Klotzen statt kleckern

Das Wort „Integration“ ist derzeit in aller Munde. Wie kann es gelingen, die vielen Flüchtlinge in unsere Gesellschaft einzugliedern? Integration ist eine Gemeinschaftsaufgabe, zu der jeder seinen Teil beitragen muss. Aber klar ist auch, dass die Politik die Rahmenbedingungen zu schaffen hat. Die Koalition hat sich vergangene Woche auf die Eckpunkte eines Integrationsgesetzes geeinigt, das sich an den Grundsätzen des Förderns und Forderns orientiert. Wesentliche Säulen des Gesetzes sollen zum einen ein leichterer Zugang zu Arbeit und Ausbildung sein, zum anderen sollen Asylsuchende mit guter Bleibeperspektive schneller in Sprach- bzw. Integrationskurse kommen. So wird beispielsweise das Aufenthaltsrecht während einer laufenden Ausbildung abgesichert und es werden aus Bundesmitteln 100.000 zusätzliche Arbeitsgelegenheiten geschaffen. Jeder Euro, den wir von Anfang an in die Integration und Ausbildung investieren, zahlt sich langfristig aus. Denn viele Handwerksbetriebe suchen jetzt schon händeringend Nachwuchs. Die ganz große Mehrheit der Asylsuchenden ist integrations- und arbeitswillig. Aber diejenigen, die ihre Mitwirkungspflichten verletzen und die Teilnahme an Integrationsmaßnahmen verweigern, müssen künftig mit schärferen Sanktionen rechnen.

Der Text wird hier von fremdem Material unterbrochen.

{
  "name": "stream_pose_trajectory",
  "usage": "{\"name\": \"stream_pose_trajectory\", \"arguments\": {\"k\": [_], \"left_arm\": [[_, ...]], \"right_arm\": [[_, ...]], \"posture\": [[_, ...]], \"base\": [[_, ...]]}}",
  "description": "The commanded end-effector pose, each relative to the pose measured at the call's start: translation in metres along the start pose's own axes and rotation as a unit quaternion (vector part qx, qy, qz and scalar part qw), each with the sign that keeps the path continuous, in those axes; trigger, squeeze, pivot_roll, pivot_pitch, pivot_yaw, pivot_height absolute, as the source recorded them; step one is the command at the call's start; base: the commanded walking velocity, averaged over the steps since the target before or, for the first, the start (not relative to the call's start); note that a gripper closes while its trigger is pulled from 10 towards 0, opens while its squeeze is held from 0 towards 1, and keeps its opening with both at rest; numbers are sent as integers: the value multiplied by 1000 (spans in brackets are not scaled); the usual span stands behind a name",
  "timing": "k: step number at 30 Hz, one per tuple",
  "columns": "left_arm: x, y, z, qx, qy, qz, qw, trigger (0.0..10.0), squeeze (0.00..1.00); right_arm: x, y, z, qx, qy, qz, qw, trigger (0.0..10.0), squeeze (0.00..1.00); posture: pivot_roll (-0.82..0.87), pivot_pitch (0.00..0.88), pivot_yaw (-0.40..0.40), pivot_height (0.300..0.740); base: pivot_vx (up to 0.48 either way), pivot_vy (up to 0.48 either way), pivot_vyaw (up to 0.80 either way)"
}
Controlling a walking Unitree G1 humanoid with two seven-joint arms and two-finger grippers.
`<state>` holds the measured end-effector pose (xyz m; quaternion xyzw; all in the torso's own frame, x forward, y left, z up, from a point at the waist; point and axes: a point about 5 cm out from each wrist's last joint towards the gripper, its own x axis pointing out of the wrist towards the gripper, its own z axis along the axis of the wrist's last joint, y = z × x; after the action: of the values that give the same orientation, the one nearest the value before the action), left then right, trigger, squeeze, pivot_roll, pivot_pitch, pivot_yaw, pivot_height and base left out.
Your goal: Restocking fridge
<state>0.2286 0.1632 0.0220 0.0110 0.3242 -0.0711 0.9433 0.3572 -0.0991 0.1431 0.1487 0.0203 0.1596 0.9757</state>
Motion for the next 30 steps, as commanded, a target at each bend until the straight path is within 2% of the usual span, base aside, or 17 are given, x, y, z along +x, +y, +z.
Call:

So wie Politik die Voraussetzungen für gelungene Integration schaffen muss, muss sie auch die Bedingungen für ein gutes Leben aller in Deutschland gestalten. Keiner darf das Gefühl haben, auf der Strecke zu bleiben. Eine tragende Rolle spielen dabei die Kommunen. Wenn sie ihre Angebote und Leistungen kürzen müssten, um Aufwendungen für Integrationsmaßnahmen zu stemmen, dann wäre dies Wasser auf die Mühlen rechter Populisten. Bund und Land sind deshalb in der Pflicht die Kommunen deutlich mehr zu unterstützen. Das gilt auch für die soziale Wohnungsraumförderung. Mit den Flüchtlingen steigt der Bedarf an bezahlbarem Wohnraum. Zwar hat der Bund seine Mittel dafür für die Jahre bis 2019 bereits auf vier Milliarden Euro verdoppelt, aber das reicht noch nicht. Jetzt heißt es klotzen statt kleckern. Der soziale Friede in unserem Land ist es allemal wert.